Helping people click as a team follows naturally from this. PDP trains the key manager in the client company or division to understand the assessments and use the information to improve group dynamics. To understand how, imagine this scenario: You need five people to work on a project. Do you want a team of all dominant personalities? Chances are, these strong-willed individuals will come up with some great ideas, but they won't agree on them. A smart manager will adopt a team-building approach that incorporates different personality styles for maximum results. For instance, the extrovert is the persuader, the patient/careful person is the peacemaker, the conformist is the accurate, thorough one the detail person. As Dowd said earlier, there are no good or bad personality styles. On an effective team, a conformist plays as crucial a role as an extrovert.
According to Dowd whose client roster includes Cincinnati Bell, Scripps-Howard, and StartTech, to name a few the vast majority of those he has surveyed agree with the results of their assessments. We at NBIA can't speak for his other clients, but we were amazed by the accuracy of an assessment he conducted for two of our employees. Using a survey that, on the surface at least, appeared simple, Dowd put together a profile of our staff members that was right on the mark.
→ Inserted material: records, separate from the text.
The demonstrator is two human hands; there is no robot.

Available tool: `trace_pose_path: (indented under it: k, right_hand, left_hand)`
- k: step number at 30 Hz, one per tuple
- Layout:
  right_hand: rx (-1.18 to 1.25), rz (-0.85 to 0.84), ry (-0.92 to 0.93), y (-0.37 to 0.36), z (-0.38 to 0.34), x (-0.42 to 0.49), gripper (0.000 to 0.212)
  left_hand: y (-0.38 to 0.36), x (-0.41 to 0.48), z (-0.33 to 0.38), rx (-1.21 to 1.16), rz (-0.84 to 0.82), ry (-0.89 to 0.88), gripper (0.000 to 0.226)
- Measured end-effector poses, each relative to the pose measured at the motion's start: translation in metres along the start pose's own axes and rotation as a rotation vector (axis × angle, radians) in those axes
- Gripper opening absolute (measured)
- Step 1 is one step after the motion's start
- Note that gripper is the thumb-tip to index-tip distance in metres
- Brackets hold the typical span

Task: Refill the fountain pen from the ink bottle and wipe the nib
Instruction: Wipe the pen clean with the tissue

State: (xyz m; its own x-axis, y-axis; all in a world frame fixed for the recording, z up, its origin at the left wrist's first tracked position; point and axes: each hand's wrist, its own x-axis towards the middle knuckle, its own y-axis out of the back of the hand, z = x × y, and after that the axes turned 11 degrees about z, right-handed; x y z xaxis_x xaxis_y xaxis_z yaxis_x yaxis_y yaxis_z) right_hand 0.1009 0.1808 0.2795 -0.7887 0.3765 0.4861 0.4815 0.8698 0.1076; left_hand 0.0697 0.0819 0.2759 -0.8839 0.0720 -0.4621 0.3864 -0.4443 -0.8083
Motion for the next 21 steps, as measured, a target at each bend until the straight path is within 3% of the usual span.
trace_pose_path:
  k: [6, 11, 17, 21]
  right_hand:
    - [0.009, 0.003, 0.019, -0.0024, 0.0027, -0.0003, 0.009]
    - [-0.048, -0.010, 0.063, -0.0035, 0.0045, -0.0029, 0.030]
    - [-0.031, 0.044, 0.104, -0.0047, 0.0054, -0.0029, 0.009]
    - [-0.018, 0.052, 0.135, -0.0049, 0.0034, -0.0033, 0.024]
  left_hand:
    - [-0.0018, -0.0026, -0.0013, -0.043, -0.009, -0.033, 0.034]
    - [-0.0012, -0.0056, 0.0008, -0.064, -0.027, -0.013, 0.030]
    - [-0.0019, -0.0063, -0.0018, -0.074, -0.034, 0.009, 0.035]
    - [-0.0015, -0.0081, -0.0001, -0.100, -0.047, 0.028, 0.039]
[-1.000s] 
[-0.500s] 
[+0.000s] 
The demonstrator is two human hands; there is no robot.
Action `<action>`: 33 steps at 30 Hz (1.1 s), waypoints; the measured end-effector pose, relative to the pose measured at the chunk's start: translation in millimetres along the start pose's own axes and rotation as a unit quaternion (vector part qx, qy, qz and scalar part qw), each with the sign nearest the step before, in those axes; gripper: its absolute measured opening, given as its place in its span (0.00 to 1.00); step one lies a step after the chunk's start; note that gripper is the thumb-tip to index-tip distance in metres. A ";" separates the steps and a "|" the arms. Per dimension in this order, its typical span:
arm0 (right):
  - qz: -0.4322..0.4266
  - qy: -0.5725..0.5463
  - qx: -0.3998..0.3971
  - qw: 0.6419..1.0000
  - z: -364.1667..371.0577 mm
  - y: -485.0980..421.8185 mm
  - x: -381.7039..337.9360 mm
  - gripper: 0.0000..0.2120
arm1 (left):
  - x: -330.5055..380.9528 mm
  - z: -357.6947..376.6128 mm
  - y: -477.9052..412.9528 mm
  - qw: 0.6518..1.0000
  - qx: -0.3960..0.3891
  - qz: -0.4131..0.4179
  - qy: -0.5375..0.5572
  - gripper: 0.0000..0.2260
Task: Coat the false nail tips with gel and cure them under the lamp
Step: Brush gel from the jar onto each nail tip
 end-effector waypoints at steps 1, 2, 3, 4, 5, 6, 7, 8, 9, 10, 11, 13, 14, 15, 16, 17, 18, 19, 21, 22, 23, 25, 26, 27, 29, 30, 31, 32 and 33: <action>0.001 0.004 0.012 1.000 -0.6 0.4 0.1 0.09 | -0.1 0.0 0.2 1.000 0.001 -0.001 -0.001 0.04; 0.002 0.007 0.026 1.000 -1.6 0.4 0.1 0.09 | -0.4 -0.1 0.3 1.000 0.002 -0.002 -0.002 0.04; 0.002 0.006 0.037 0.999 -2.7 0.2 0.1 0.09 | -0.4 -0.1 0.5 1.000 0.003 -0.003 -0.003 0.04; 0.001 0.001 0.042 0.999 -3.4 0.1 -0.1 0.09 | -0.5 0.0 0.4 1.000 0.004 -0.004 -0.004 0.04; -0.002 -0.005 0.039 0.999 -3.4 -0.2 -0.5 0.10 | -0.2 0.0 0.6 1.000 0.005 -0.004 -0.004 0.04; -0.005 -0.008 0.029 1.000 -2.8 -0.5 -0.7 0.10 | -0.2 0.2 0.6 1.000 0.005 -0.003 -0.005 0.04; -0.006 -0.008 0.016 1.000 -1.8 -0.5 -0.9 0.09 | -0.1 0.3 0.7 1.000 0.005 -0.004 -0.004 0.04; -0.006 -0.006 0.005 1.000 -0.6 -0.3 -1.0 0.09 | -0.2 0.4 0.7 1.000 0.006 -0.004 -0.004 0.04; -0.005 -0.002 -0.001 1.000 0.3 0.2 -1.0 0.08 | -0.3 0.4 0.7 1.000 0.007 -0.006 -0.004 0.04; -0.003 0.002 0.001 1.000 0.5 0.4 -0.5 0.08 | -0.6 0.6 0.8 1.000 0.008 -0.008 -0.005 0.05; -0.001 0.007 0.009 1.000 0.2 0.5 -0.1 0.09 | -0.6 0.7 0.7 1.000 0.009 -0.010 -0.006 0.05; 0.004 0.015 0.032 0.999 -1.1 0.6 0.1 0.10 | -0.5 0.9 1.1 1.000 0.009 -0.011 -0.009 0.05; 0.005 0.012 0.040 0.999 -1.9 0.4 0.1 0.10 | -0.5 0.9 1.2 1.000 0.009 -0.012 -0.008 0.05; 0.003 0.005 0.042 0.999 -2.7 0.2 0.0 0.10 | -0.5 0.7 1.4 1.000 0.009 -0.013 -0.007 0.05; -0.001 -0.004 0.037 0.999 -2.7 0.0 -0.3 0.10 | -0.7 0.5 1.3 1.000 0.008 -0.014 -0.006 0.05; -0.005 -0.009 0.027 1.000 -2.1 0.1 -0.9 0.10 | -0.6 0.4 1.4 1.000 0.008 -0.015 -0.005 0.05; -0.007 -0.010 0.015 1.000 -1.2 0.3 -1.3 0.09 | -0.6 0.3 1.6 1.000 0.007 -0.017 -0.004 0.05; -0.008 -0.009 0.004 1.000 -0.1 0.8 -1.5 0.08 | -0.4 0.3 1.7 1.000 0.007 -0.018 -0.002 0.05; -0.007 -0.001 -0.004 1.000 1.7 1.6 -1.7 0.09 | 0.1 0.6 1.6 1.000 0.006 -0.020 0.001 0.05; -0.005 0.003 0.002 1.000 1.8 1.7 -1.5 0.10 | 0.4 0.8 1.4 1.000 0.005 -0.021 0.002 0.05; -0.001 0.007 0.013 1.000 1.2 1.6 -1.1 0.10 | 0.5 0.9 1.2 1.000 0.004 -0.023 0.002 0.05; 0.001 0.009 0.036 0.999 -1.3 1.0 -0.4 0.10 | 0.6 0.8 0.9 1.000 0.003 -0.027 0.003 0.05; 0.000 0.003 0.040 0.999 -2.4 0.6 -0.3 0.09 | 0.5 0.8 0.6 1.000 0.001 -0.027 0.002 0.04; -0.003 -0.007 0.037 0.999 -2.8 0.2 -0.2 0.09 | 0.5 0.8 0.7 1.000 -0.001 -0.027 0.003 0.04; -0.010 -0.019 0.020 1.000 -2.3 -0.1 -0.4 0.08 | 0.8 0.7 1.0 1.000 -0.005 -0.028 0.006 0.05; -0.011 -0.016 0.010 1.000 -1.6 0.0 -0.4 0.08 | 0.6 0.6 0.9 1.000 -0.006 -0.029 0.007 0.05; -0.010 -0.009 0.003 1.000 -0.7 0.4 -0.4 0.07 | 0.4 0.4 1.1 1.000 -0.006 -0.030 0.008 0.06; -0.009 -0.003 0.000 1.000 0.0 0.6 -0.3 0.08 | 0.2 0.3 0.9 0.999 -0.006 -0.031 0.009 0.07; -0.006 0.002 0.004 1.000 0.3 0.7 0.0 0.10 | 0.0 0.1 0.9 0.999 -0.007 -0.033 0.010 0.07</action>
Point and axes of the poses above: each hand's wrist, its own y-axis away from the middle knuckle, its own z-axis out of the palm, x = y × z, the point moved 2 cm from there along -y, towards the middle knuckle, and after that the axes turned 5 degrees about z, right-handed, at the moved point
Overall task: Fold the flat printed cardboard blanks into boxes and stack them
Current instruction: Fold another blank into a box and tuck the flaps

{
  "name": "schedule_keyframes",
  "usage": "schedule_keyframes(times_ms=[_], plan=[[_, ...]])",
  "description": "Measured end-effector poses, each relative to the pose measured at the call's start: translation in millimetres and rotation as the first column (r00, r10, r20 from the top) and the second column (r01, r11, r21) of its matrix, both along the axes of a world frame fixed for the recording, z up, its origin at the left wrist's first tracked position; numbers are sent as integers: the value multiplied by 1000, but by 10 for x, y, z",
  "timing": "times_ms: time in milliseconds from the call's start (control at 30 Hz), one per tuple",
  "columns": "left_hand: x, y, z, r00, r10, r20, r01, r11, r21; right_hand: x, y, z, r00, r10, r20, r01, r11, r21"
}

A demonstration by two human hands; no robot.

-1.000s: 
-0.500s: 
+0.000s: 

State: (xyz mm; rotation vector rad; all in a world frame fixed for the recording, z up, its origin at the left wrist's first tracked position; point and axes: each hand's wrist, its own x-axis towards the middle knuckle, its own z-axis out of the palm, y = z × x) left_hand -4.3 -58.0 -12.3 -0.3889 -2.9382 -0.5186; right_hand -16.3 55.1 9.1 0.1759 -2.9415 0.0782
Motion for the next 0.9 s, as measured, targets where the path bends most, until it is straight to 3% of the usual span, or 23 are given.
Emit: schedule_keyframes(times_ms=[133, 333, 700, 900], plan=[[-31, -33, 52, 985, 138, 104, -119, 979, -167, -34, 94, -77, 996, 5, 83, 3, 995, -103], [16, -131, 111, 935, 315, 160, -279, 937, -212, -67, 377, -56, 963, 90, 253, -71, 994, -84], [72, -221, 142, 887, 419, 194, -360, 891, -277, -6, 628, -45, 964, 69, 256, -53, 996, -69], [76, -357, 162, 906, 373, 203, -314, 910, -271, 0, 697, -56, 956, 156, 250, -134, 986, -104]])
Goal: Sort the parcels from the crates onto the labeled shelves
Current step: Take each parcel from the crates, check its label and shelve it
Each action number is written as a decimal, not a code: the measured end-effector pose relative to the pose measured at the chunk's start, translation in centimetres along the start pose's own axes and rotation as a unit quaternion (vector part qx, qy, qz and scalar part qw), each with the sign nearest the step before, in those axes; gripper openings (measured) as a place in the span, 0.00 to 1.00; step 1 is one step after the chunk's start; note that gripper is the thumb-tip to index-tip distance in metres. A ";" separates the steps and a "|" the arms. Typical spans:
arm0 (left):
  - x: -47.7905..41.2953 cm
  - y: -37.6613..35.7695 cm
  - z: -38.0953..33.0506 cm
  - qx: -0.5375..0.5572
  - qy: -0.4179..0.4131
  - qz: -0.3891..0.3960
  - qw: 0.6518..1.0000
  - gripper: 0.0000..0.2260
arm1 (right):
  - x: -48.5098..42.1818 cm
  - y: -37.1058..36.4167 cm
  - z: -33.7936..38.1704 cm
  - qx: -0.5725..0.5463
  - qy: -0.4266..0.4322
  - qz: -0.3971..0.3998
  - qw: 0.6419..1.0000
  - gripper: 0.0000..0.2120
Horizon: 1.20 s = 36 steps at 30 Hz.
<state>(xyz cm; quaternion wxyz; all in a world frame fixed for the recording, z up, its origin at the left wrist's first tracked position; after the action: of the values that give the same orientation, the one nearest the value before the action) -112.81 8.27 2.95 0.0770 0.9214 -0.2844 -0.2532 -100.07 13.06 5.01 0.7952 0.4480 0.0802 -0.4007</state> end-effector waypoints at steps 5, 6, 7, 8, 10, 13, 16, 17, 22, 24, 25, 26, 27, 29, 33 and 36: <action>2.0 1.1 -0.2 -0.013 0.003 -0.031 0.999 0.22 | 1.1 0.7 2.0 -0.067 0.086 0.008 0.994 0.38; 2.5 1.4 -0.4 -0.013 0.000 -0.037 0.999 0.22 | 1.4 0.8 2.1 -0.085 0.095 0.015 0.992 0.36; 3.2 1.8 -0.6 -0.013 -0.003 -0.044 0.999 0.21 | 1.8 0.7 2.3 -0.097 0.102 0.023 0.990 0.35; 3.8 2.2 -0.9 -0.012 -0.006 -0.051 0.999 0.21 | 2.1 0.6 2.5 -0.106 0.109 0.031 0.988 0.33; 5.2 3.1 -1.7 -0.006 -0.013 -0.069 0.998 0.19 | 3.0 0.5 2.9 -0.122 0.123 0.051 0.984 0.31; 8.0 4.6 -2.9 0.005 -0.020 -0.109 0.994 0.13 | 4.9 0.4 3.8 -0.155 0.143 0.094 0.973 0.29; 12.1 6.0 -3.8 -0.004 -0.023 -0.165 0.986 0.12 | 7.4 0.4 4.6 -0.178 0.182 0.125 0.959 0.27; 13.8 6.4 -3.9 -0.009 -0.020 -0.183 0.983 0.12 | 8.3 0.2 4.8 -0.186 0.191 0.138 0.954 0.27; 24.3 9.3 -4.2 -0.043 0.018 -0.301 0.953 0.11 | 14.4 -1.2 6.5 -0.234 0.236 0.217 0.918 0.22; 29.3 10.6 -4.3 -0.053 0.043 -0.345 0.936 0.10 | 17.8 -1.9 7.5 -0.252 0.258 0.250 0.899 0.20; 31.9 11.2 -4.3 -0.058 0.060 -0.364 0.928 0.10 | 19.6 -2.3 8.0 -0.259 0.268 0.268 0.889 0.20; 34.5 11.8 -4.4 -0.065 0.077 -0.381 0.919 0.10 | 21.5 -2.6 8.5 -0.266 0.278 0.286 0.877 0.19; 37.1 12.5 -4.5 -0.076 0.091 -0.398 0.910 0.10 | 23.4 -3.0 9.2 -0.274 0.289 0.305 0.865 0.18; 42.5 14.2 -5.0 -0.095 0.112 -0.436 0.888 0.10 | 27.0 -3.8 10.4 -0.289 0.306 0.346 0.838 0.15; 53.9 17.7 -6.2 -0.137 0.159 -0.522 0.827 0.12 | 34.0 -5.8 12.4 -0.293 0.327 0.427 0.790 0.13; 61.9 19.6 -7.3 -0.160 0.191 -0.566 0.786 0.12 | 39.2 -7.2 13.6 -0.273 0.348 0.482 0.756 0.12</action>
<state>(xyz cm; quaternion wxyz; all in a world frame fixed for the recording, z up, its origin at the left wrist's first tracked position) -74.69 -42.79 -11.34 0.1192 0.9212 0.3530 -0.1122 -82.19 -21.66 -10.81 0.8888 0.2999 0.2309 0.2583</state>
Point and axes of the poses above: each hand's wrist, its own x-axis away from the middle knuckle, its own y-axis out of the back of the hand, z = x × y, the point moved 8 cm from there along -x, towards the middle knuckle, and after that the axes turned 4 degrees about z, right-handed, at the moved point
Cooperative, generous, likable, dependable, good listener -- sound familiar to anyone out there?
Dowd says it's not by chance that the survey produced solid results. "We are constantly re-evaluating the instrument," he says. "Though the survey is simple, there's a lot of scientific research and development behind it."
The survey developed by PDP can be statistically validated. "I tell managers, this is not hocus pocus," Dowd says. "If they're concerned about that, I give them validation studies."
According to Woodrow, personality assessments have been around for awhile. Many of those used by organizations to evaluate employees were developed by industrial/organizational psychologists or adapted from personality assessments, such as the well-known Myers-Briggs used for decades by psychologists.
While it's true that assessments are not new, the use of them in the workplace seems to be expanding in innovative ways. In magazines and on the Internet, a slew of companies offer assessment techniques, ranging from handwriting analyses to simple surveys. Dowd, who has been involved with PDP for more than 20 years, says he's certainly seen an upsurge in companies wanting to assess employees. He attributes this to competitive changes in the market for employees.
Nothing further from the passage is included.